# [SS/MoF] Necklace of Natural Attacks/Bracers of Striking



## drnuncheon (Apr 11, 2003)

Over on the WOTC board, someone mentioned this item:

"necklace of natural attacks (savage species). Gives an enchantment a specified number of natural attacks. Good way to use all these cool weapon enchantments with natural weapons, to produce tailslaps of disruption or claws of wounding."

How does this compare with the _bracers of striking_ in Magic of Faerun, or even the _amulet of mighty fists_ in Sword & Fist?  What can and can't it do compared to the others?  Can anyone provide a summary?

Thanks!

J


----------



## kreynolds (Apr 11, 2003)

drnuncheon said:
			
		

> *How does this compare with the bracers of striking in Magic of Faerun... *




It is roughly the same cost. Since the bracers come in pairs, they are 655gp each (1,310 total), plus the cost of enhancements for a double weapon. The necklace from SS is 600gp plus the cost of the enhancment bonus for the single natural attack. Basically, you price the necklace as a magic weapon + 600gp and multiply that by the number of natural attacks it will affect.

For example, a +1 flaming necklace of natural weapons that affects only one natural attack would cost 8,600 gp. If the same necklace affected four natural attacks, you just multiply that cost by four (34,400gp).



			
				drnuncheon said:
			
		

> *...or even the amulet of mighty fists in Sword & Fist? *




The Amulet of Might Fists is rediculously priced at *enhancement bonus^2 x 6,000gp*. It is three times as expensive as a single magical weapon and one and a half times as expensive as a magical double weapon or two magical weapons.



			
				drnuncheon said:
			
		

> *What can and can't it do compared to the others? *




Bracers of Striking are priced as double weapons, but are limited to only two natural weapons (obviously), and technically, each bracer has a base price 55 gp higher than the necklace. The necklace can be applied to as many natural weapons as you have, so long as you have the gold to pay for it.
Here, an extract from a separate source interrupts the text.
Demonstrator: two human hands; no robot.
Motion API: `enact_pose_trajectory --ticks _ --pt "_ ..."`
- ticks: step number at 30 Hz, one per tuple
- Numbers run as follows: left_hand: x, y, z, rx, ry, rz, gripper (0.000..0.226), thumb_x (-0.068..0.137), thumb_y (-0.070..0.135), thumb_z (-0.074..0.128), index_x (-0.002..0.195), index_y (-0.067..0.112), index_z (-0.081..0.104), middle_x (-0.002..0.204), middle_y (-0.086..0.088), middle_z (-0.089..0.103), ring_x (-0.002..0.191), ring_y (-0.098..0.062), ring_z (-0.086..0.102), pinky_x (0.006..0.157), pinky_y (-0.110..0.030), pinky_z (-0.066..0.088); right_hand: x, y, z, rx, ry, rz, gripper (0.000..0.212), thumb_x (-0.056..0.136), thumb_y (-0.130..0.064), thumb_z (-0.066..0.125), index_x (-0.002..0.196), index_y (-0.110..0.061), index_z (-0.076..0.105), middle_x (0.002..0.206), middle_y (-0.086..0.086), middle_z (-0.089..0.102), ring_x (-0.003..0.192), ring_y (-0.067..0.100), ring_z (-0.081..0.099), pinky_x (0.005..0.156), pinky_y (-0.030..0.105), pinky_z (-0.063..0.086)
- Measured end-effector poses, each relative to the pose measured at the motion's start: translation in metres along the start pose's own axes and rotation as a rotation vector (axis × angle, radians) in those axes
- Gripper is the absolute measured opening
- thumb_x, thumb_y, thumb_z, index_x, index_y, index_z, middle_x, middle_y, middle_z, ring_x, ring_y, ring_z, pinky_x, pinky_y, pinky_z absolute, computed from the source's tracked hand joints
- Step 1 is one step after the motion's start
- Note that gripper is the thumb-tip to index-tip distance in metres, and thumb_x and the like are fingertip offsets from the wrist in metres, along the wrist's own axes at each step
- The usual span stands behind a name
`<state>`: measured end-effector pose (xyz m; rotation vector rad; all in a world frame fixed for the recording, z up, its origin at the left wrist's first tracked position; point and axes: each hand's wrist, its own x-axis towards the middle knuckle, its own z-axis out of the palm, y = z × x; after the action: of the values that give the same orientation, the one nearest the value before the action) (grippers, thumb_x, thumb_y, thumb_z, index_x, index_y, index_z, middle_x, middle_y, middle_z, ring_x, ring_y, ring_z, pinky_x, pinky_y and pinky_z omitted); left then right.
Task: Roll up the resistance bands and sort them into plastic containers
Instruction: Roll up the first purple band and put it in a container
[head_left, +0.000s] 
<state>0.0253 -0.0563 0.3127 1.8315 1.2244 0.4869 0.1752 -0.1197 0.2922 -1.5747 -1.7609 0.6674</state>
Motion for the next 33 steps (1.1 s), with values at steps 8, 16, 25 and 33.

Aside from being able to apply the magic to more than just two natural weapons (as with the bracers), it is basically identical. I don't know if some DMs allow the bracers to have different enhancements per each bracer, as you can do with a standard magical double weapon, but the necklace cannot accomplish that in any way, at least not as written.



			
				drnuncheon said:
			
		

> *Can anyone provide a summary? *




There ya' go.


----------



## Kraedin (Apr 11, 2003)

Unlike _bracers of striking_ and _amulets of mighty blows_, _necklaces of natural weapons_ only work on natural weapons, not unarmed strikes.  (And before someone tries to argue this point, look at the definition of "natural weapon" in the PHB glossary.  It says "normal damage;" unarmed strikes deal subdual.)

Oh, also, the necklace has a cool example.  _+1 throwing returning necklace._  Classic.


----------



## drnuncheon (Apr 11, 2003)

Kraedin said:
			
		

> *Unlike bracers of striking and amulets of mighty blows, necklaces of natural weapons only work on natural weapons, not unarmed strikes.  (And before someone tries to argue this point, look at the definition of "natural weapon" in the PHB glossary.  It says "normal damage;" unarmed strikes deal subdual.)*




Does that mean that monks have natural weapons (since they do normal damage?)  Certainly _magic fang_ works on them - and in fact, that spell gives a different definition of natural weapon, specifically including fists.

not-Sean - thanks! I (and my monk player) agree regarding the _amulet_, seeing as how the monk really doesn't get any more mechanical benefit from it than someone with a double weapon.  I guess the extra 110 gp on the bracers are what lets it give the Improved Unarmed Strike ability.

J


----------



## Kraedin (Apr 11, 2003)

If monks have a natural weapon (they only have one unarmed strike) then it doesn't work like any other natural weapon in the game.  For example, a monk does not add one and one half her Strength bonus to damage, as you would in the case of a single natural weapon.


----------



## Vysirez (Apr 12, 2003)

> (And before someone tries to argue this point, look at the definition of "natural weapon" in the PHB glossary. It says "normal damage;" unarmed strikes deal subdual.)




That isnt really a valid arguement since anyone with improved unarmed strike deals normal damage instead of subdual.


----------



## Hypersmurf (Apr 12, 2003)

> *That isnt really a valid arguement since anyone with improved unarmed strike deals normal damage instead of subdual. *




Read the feat again.

-Hyp.


----------